• **EXERCISE INSTRUCTIONS**
The word "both" may appear in the records below. Report how many lines contain it, and write nothing besides the number.
(Beginning of SOURCE MATERIAL)
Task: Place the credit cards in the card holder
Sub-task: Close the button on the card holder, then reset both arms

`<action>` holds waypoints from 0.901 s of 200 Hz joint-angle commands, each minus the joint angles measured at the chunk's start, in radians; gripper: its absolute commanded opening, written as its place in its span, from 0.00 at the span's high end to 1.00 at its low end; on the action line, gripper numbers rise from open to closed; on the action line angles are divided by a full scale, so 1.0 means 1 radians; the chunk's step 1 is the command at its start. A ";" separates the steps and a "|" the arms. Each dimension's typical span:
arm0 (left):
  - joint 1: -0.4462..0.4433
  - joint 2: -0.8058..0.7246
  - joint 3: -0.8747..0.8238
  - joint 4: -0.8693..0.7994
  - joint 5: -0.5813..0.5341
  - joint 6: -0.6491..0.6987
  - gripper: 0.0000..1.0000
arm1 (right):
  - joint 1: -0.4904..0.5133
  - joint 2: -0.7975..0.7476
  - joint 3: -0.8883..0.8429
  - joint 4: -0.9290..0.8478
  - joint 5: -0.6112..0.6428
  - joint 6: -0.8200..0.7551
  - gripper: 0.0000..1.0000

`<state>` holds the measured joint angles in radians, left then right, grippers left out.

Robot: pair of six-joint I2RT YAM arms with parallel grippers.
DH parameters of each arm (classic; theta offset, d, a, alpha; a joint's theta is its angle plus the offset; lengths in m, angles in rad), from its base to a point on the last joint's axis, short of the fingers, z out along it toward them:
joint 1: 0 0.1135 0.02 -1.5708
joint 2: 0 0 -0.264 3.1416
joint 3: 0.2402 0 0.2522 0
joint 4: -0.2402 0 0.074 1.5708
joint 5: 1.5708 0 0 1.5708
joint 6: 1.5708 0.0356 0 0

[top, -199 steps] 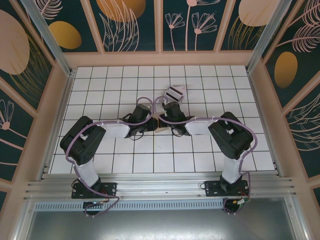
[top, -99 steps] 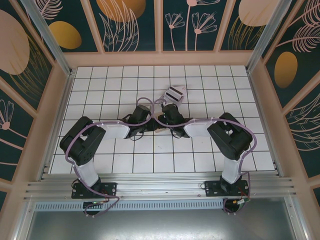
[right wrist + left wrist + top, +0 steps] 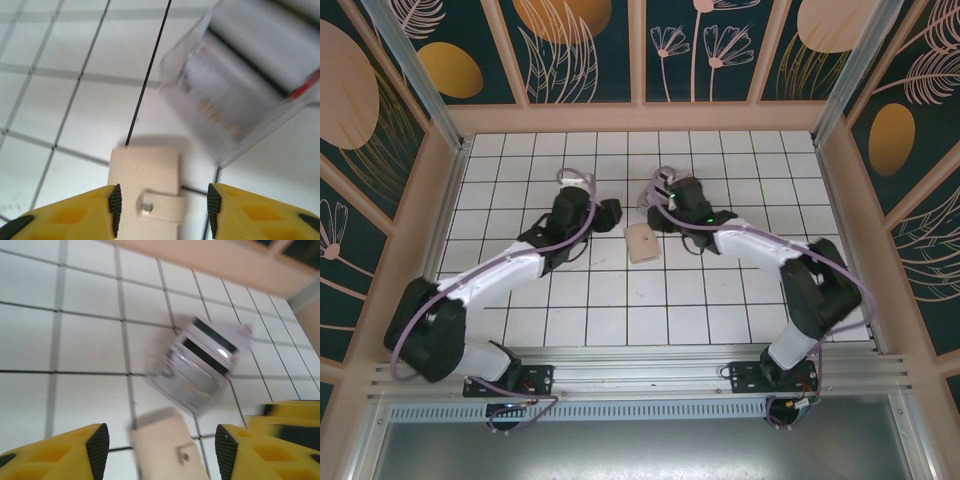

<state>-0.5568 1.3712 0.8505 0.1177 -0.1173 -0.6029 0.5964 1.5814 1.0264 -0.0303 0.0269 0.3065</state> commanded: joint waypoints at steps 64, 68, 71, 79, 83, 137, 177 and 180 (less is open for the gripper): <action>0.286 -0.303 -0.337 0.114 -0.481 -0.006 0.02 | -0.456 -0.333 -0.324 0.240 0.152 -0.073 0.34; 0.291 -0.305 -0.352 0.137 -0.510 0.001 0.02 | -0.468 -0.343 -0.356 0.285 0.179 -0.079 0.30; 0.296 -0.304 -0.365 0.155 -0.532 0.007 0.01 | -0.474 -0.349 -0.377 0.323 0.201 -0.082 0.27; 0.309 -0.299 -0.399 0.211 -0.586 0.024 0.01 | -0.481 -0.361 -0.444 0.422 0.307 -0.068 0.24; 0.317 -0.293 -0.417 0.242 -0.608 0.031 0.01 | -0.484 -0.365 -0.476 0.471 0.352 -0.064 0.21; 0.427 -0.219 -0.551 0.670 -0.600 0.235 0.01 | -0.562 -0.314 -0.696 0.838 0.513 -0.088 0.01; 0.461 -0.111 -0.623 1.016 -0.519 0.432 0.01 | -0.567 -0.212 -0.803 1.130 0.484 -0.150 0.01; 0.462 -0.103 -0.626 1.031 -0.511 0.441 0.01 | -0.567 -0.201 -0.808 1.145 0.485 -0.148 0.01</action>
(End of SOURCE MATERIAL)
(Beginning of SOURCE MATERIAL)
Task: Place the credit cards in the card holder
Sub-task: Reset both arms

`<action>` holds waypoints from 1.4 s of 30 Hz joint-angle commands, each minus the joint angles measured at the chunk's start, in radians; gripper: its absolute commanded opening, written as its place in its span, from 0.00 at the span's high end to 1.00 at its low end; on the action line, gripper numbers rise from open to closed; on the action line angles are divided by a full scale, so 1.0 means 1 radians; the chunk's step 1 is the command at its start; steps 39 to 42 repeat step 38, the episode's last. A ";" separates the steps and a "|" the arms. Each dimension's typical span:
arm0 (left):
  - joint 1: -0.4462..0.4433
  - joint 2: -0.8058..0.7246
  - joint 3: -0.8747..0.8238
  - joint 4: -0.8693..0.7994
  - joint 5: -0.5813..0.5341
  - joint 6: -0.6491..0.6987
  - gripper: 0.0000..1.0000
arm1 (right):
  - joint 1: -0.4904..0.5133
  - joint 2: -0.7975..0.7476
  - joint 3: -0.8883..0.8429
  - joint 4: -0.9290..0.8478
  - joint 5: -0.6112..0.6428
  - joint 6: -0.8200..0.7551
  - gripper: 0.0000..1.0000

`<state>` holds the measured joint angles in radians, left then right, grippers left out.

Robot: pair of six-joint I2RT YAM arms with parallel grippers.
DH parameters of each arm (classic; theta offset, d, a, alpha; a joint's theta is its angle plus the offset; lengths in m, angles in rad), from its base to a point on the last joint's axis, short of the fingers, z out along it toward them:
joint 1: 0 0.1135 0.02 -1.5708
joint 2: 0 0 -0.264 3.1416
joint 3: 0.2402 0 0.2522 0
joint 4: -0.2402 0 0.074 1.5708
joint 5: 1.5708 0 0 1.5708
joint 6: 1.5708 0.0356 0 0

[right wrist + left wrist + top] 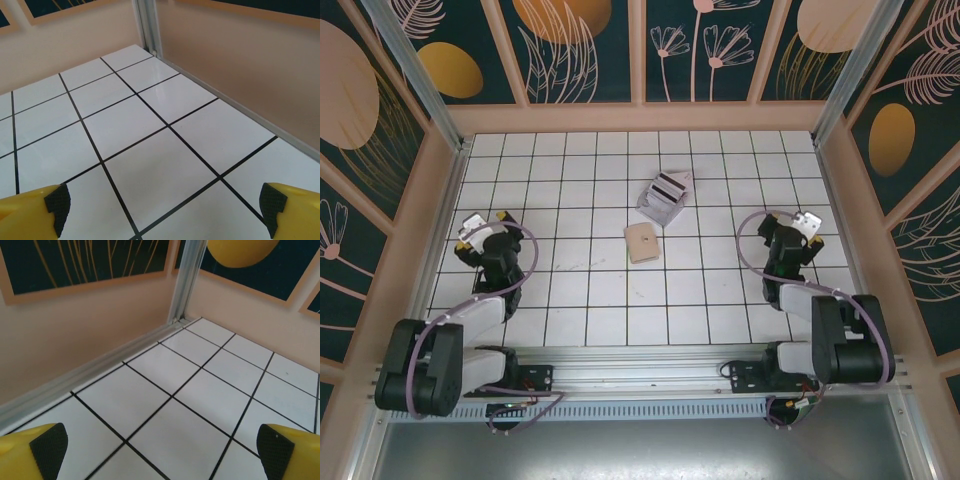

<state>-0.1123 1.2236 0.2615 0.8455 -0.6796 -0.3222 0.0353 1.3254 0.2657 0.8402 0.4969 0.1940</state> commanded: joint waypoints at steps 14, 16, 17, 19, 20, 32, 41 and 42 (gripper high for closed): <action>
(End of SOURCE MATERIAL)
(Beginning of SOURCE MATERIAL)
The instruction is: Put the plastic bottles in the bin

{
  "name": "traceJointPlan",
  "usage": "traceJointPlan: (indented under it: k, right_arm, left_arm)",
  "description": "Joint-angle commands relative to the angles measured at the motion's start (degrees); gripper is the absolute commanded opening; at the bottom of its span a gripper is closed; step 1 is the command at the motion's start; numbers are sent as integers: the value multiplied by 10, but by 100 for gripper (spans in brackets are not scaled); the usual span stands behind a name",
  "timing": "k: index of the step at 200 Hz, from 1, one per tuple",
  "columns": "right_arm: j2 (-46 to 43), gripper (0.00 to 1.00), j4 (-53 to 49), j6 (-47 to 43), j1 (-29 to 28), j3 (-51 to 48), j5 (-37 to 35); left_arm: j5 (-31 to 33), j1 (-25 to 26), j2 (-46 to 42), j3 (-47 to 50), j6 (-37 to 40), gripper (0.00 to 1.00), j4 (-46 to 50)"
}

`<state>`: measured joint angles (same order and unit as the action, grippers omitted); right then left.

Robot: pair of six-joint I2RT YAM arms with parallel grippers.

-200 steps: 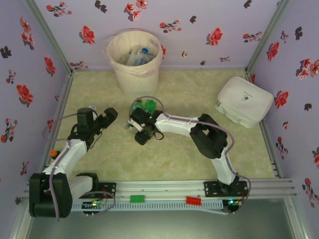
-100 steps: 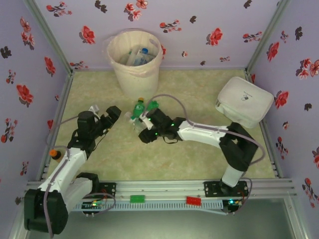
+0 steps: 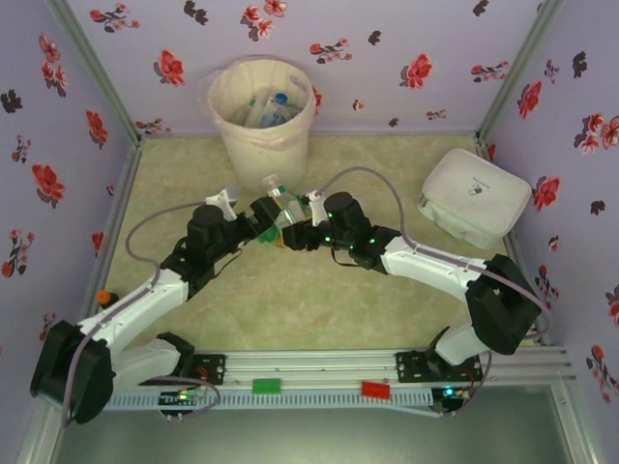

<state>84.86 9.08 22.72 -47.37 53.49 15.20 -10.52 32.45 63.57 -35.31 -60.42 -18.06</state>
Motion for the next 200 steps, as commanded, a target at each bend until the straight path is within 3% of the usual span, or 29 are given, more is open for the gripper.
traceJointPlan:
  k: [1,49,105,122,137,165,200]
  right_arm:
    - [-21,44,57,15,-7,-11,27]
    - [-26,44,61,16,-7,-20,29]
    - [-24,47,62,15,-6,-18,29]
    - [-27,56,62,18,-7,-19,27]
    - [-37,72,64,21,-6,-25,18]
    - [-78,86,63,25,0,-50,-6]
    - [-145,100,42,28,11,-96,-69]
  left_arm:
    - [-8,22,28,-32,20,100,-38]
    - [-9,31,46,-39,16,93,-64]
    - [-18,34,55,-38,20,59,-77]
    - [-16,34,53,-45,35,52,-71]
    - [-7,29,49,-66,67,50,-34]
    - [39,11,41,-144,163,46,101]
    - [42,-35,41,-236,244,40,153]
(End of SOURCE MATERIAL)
• **FINISHED EXERCISE**
2